Even if global prevention approaches have been developed by prevention and health and safety institutions to reduce the risks posed by chemicals in general and phytosanitary substances / plant protection products in particular, one can’t help but notice that the prevention measures which are most often implemented consist of using PPE.
Despite the fact that regulatory bodies and common health and safety sense clearly favour other means of prevention – such as collective prevention or administrative controls – what actually happens is that they are scarcely used. This is due to several reasons, the costs of non PPE control measures often exceed the investment capacity of farmers, some of the technologies are ill-suited to the agricultural industry. The effectiveness of PPE in real-life conditions is thus all the more important as they often are the only, and not the last resort to protect people and reduce risk. PPE effectiveness in agriculture is an occupational and public health stake that also poses the question of legal responsibility.
Prevention as a technology transfer
This article aims to present the results of an ergo-toxicologic study of the effectiveness, in real-life conditions, of the protective suits recommended by preventionists.
The arguments developed hereafter are based on the Pestexpo study led by Isabelle Baldi1. This study focused on analysing the exposure of vineyard workers to plant protection products by using an ergo-toxicologic approach. (dithiocarbamates in 2001 and 2002). Historically, this approach was developed by several authors5,6,8,9. The point is to identify different types of exposure by taking into account the characteristics of the real work activity (as opposed to what the operators are supposed?to be doing) as a produce of personal, technical and organisational determinants.
The Pestexpo study showed that even when they were wearing PPE, people using plant protection products were contaminated, in some cases more seriously than without any protective equipment. In this article we are going to develop the different hypotheses that may explain these results. It shall be remarked that as of autumn 2006, we have formulated a hypothesis that questions the real effectiveness of the protective suits recommended for the use of plant protection products.
In order to analyse and to transform the situation, we will propose to articulate a bottom-up approach as developed by the francophone practice of ergonomics2 and the anthropotechnology approach developed by Wisner (1995) and a top-down approach as Macro-ergonomics, developed by Hendricks (1997).
Ergotoxicologic approach of phytosanitary risk
One way of approaching the issue focuses on the real performance of recommended PPE, even when used properly.

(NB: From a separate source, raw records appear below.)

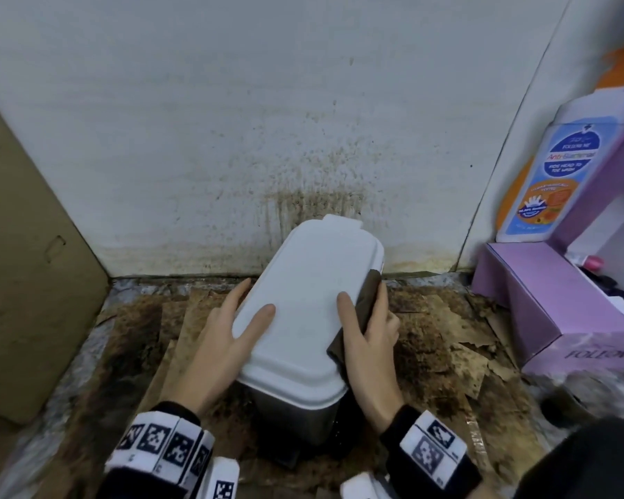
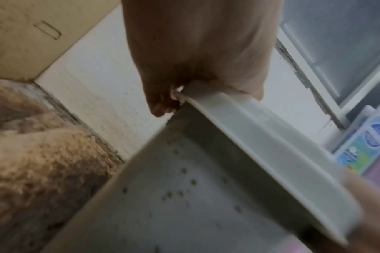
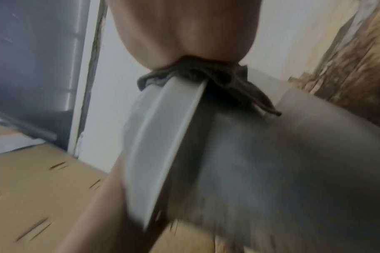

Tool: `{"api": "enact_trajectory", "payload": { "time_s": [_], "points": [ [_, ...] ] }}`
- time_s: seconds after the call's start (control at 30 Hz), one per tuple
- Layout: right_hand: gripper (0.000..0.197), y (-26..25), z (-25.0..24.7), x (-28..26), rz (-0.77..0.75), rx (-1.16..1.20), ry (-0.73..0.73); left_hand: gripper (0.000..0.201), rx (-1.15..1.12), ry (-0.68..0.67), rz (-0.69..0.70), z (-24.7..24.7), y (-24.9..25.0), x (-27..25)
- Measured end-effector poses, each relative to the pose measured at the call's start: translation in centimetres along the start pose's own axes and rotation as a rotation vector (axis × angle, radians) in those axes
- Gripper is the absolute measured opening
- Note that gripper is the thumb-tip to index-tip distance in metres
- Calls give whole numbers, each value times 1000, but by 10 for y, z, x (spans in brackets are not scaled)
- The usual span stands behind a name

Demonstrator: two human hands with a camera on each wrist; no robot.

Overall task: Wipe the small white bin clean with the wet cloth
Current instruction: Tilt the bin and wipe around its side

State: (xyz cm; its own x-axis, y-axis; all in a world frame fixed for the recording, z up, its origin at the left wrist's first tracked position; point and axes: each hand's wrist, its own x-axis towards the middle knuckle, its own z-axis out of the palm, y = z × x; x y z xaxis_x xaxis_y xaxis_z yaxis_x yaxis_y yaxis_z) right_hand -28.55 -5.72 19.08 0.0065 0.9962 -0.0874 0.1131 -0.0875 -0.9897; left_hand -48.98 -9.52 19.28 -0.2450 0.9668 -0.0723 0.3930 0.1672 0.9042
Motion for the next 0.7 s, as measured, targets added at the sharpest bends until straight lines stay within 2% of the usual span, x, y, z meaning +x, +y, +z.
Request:
{"api": "enact_trajectory", "payload": {
  "time_s": [0.07, 0.27, 0.4, 0.6, 0.7],
  "points": [
    [86, -4, -7, 21, 1, -8, -5, 88, 7, 81, -46, 8, 3, -13],
    [91, -16, -21, 87, -19, -89, -50, 94, -18, 247, -231, 37, 19, -43],
    [90, -15, -34, 124, -73, -144, -117, 109, -156, 306, -235, 45, 3, -44],
    [70, -18, -39, 129, -112, -52, -179, 100, -190, 306, -181, 44, -4, -41],
    [74, -18, -37, 125, -132, -38, -126, 98, -212, 287, -139, 39, -9, -39]
  ]
}}
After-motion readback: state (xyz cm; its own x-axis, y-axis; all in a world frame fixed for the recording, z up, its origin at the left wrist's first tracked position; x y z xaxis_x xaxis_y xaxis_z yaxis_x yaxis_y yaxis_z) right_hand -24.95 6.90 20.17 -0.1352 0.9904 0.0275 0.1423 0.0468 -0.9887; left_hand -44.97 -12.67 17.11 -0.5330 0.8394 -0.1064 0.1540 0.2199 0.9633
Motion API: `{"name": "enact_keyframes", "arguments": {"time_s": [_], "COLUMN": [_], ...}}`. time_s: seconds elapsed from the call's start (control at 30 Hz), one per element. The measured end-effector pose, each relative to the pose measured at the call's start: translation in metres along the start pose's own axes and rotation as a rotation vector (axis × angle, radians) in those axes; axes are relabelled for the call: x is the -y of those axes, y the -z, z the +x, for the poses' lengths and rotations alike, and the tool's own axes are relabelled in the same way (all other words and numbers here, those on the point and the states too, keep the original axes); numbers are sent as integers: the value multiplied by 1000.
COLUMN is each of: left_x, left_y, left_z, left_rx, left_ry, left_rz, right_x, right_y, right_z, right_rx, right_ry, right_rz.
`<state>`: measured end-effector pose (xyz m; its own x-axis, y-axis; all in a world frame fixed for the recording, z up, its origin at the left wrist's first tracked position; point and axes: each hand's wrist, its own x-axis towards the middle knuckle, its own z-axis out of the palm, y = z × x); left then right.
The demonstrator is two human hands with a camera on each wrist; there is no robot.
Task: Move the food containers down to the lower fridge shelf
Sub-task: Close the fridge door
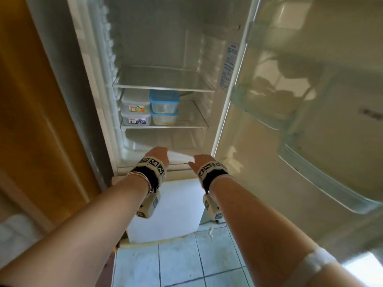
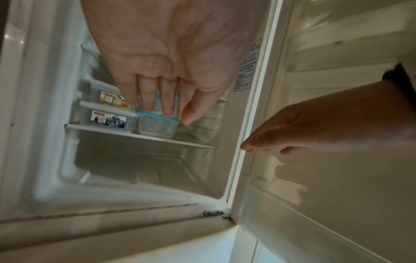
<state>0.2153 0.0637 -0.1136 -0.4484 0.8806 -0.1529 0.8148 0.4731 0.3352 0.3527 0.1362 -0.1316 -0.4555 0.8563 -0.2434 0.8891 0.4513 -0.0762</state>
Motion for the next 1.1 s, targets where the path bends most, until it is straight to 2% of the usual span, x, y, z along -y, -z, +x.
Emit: {"name": "enact_keyframes", "arguments": {"time_s": [0.23, 0.4, 0.6, 0.8, 1.0, 1.1], "left_x": [-17, -33, -52, -65, -83, -87], "left_y": [-49, -60, -61, -54, -54, -58], "left_z": [-80, -121, -155, -190, -207, -212], "left_rx": [50, 75, 74, 34, 28, 19], "left_ry": [64, 15, -86, -181, -236, -238], "left_rz": [-9, -15, 17, 7, -7, 3], "right_x": [-38, -61, -88, -124, -182, -208], "right_y": [-48, -55, -50, -32, -4, 17], "right_z": [-75, -121, -181, -257, -328, -342], "right_rx": [49, 26, -45, -155, -215, -310], "right_ry": [34, 7, -171, -260, -505, -628], "right_rz": [-97, -70, 158, 195, 165, 249]}}
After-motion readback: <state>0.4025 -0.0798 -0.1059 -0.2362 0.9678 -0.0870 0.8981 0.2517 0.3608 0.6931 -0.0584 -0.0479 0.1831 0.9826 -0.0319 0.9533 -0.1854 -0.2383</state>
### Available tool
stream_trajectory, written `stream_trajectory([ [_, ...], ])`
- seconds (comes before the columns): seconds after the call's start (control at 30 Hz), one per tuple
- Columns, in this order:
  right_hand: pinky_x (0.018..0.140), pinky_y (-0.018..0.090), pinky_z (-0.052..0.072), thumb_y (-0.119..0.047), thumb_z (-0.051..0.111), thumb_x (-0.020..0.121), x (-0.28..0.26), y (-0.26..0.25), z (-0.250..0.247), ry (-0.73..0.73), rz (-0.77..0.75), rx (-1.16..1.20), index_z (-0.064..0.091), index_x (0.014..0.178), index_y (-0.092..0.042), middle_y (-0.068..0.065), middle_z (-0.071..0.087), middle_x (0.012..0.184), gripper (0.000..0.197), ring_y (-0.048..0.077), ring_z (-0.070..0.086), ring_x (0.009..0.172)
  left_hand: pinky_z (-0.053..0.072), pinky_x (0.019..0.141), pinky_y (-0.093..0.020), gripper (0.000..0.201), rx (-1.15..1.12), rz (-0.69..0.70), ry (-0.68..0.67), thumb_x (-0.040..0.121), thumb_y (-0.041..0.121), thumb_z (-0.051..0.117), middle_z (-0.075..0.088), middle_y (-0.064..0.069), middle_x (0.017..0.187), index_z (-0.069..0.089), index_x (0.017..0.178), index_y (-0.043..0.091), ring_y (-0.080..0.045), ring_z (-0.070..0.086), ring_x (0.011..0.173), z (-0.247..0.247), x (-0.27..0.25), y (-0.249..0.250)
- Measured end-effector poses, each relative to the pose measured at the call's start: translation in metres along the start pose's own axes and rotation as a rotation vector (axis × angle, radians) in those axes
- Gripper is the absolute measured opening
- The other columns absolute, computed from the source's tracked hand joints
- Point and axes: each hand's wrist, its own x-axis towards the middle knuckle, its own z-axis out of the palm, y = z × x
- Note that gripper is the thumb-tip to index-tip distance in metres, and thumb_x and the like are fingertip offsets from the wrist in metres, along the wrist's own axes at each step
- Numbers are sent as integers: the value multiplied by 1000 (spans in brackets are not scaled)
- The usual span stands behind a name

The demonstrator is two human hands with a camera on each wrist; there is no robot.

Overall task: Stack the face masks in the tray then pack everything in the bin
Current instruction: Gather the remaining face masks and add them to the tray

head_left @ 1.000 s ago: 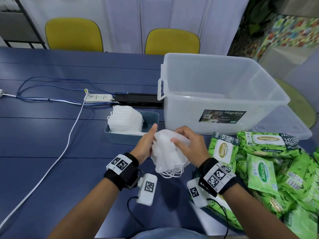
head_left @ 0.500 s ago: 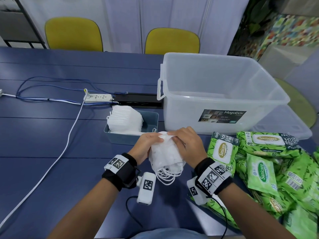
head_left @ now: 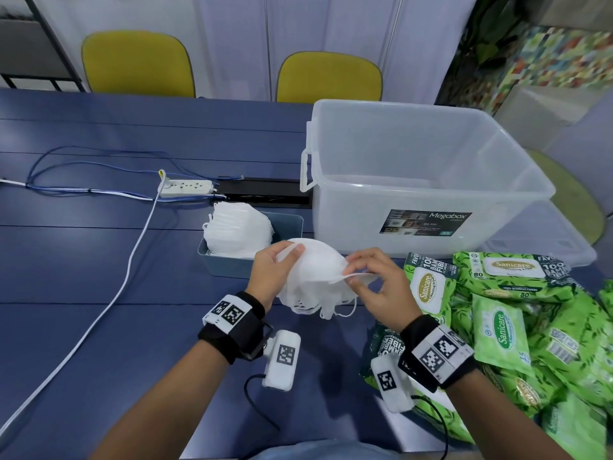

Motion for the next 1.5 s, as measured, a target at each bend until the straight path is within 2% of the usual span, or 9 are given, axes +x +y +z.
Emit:
stream_trajectory([
  [0.27,89,4,35,-11,75,80,11,-5,20,0,122,-84,74,87,-15,-4,56,105,9,-2,54,99,52,69,-25,4,13,78,-112,85,10,68,67,-2,84,67,86,15,-7,62,75,6,-5,-3],
  [0.4,79,2,36,-9,74,80,15,-5,25,87,159,-84,74,88,-11,-17,54,92,8,-8,54,88,53,83,-28,44,-48,120,-187,76,7,72,64,-2,111,58,116,19,-12,62,98,-1,-4,-8],
  [0.53,77,2,36,-10,73,81,17,-4,26,113,222,-47,73,89,-11,-18,56,91,8,-6,56,87,57,74,-31,59,-136,155,-144,86,-10,58,62,0,106,37,133,20,-15,65,83,2,-6,-6],
  [0.77,84,5,36,-14,69,86,26,0,12,165,276,-25,73,90,-9,-5,60,97,8,7,57,93,51,80,-29,20,6,216,-118,90,8,54,62,4,107,60,102,22,-16,58,93,2,0,-9],
  [0.87,85,16,39,-15,66,89,31,-2,9,175,294,-10,73,94,-7,-2,59,99,12,11,57,95,49,82,-20,24,13,155,-141,99,4,41,64,1,108,65,100,11,-13,58,96,4,-1,-6],
  [1.03,78,12,39,-16,59,93,36,-4,17,149,330,1,71,101,-1,0,57,101,20,11,54,95,51,85,-27,20,-105,27,-180,95,15,50,69,-4,105,68,102,9,-14,62,96,8,-2,-2],
  [1.17,77,0,37,-14,56,95,40,-7,25,130,308,27,70,102,0,2,57,102,21,11,55,93,48,63,-14,17,-15,86,-195,93,10,55,65,-1,89,63,108,7,-7,59,76,8,-5,-4],
  [1.33,80,-2,34,-16,55,96,39,-4,21,184,243,-10,70,106,-2,-2,54,104,23,-5,51,93,45,60,-17,13,28,115,-158,88,9,64,63,11,72,59,76,10,-4,55,65,5,-2,-5],
  [1.5,83,3,39,-19,56,95,30,5,15,222,246,-3,70,111,-8,-4,56,110,24,5,54,102,42,69,-30,28,-36,73,-73,90,19,64,55,1,73,53,64,18,-16,50,72,5,0,-6],
])
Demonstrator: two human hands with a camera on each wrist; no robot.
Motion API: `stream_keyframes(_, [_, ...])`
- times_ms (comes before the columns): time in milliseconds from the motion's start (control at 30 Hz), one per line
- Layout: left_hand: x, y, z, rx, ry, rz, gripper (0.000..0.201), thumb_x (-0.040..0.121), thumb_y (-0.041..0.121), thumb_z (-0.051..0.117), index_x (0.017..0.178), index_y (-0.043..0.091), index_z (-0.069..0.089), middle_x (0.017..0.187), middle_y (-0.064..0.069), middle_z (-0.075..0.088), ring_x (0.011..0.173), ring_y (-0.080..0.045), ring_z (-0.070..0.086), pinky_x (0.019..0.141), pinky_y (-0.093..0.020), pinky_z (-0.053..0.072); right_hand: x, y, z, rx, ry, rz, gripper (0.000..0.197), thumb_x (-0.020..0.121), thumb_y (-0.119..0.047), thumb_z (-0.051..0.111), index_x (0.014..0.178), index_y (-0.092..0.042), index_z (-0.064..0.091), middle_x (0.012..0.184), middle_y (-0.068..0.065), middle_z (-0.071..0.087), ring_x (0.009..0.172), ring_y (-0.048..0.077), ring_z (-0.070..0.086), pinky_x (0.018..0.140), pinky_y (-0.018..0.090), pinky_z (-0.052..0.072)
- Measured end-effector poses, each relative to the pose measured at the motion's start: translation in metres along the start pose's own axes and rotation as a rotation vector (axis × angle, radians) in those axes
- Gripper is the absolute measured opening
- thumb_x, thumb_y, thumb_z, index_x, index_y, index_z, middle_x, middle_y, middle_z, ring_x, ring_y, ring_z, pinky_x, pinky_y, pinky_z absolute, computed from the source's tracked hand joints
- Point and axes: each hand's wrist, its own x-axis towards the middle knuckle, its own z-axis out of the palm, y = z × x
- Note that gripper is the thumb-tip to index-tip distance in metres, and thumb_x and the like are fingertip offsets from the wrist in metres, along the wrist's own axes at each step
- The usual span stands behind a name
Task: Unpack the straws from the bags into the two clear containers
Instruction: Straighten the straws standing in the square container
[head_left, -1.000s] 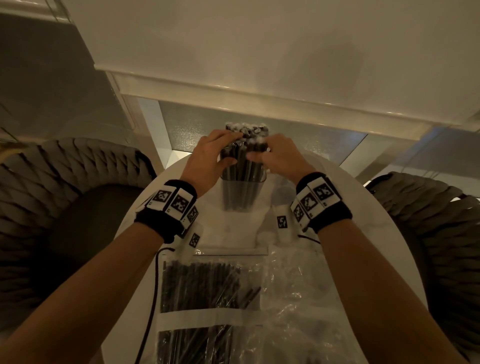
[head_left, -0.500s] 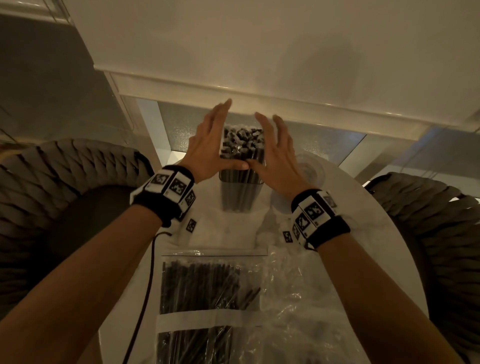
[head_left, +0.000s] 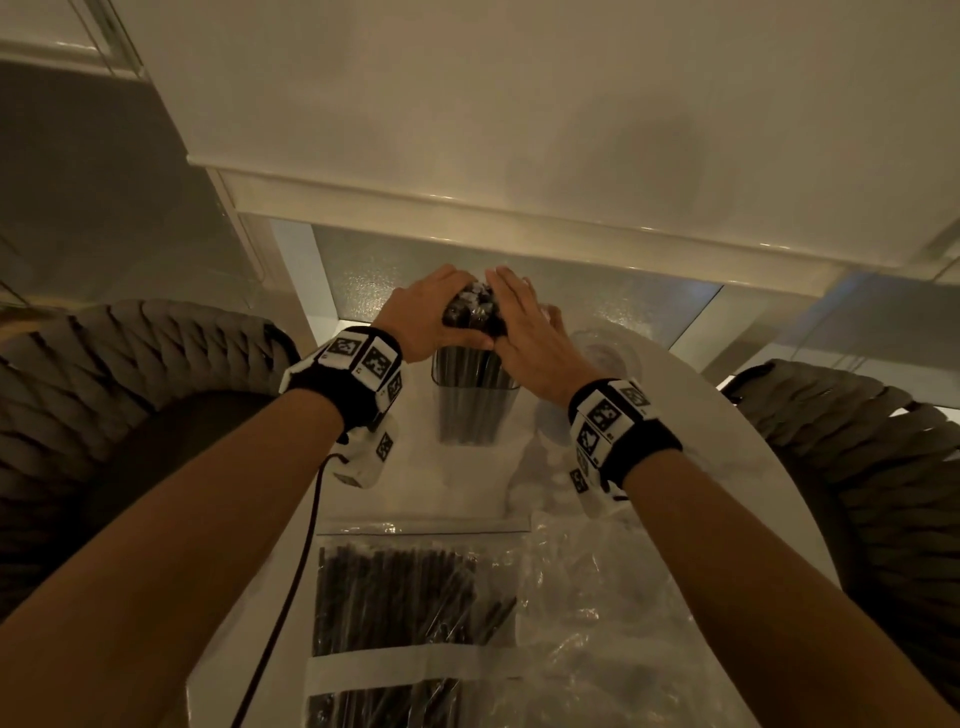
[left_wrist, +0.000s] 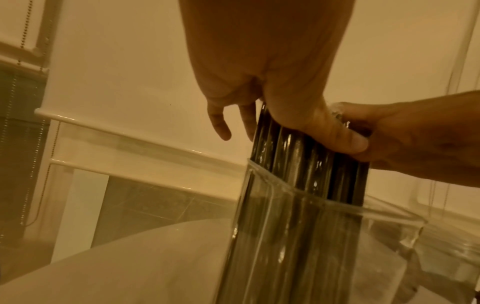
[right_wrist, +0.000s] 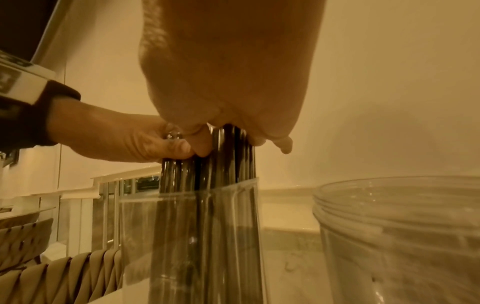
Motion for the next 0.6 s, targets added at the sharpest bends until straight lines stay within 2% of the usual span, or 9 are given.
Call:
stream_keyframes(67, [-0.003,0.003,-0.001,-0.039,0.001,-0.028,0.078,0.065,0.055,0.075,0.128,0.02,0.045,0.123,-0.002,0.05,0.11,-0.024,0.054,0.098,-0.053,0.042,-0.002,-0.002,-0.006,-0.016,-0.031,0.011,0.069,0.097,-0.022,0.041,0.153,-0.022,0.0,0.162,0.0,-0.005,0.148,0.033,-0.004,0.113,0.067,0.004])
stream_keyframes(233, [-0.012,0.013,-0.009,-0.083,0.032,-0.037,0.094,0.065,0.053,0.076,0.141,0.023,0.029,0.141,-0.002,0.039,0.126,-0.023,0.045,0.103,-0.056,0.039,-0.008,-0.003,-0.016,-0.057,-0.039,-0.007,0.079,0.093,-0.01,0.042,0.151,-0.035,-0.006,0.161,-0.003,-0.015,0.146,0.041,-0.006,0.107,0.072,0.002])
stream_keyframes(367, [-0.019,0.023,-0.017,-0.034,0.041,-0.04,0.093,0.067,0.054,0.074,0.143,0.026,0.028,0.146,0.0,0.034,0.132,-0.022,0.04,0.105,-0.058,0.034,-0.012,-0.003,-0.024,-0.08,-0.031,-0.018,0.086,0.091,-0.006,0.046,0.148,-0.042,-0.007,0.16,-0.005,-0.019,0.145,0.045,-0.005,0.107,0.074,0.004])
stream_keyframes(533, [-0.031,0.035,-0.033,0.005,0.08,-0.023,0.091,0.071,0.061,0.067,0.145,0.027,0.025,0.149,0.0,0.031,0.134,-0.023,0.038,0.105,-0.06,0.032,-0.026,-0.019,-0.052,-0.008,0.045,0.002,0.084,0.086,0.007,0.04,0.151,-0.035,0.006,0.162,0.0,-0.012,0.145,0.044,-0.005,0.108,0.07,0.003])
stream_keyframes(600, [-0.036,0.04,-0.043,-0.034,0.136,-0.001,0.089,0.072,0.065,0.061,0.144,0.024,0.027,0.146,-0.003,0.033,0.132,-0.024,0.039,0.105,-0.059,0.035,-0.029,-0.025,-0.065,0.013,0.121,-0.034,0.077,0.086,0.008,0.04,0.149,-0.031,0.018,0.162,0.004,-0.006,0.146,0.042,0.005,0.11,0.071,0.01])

This is a vexed question within the occupational health and prevention researcher group, one can think of Pacham (2006) on how well protective gloves actually protect workers.
This line of thought is based on the ergo-toxicologic study of the effectiveness, in real-life conditions, of the protective suits recommended by preventionists.
The Pestexpo study1 assessed, among other elements, the real external contamination of vineyards workers by phytosanitary substances (dithiocarbamates, in 2001 and 2002). For the spraying activities in Gironde (there are also initial observation days), 96 field observation days made it possible to produce different types of data for each type of activity (preparing the product, spraying and cleaning the equipment).
The contamination was measured through a chemical analysis of 10 square cm gauze patches which had been placed directly on the operators’ skin, on different body parts. The patches were removed and replaced with sterile ones at the end of each phase of activity. See figure 1. The protocol was consistent with OECD recommendations for that type of study. For the PPE-wearing operators, the patches were placed under the PPE. It is worth noting that through the observations operators carried out the different activities as they normally do. Some were using PPE while others weren’t. For those wearing PPE, some had appropriate equipment, others didn’t.
Through the preparation stages about 2/3 of the operators used PPE, about half of them used PPE for the spraying stage and more than half for the cleaning stage. Yet, wearing PPE doesn’t mean that the PPE were suited to the task and substance, or cleaned, or not already contaminated. The results were expressed in mg of active substance deposited on the operator’s skin thanks to an extrapolation from the patch to?the considered skin surface.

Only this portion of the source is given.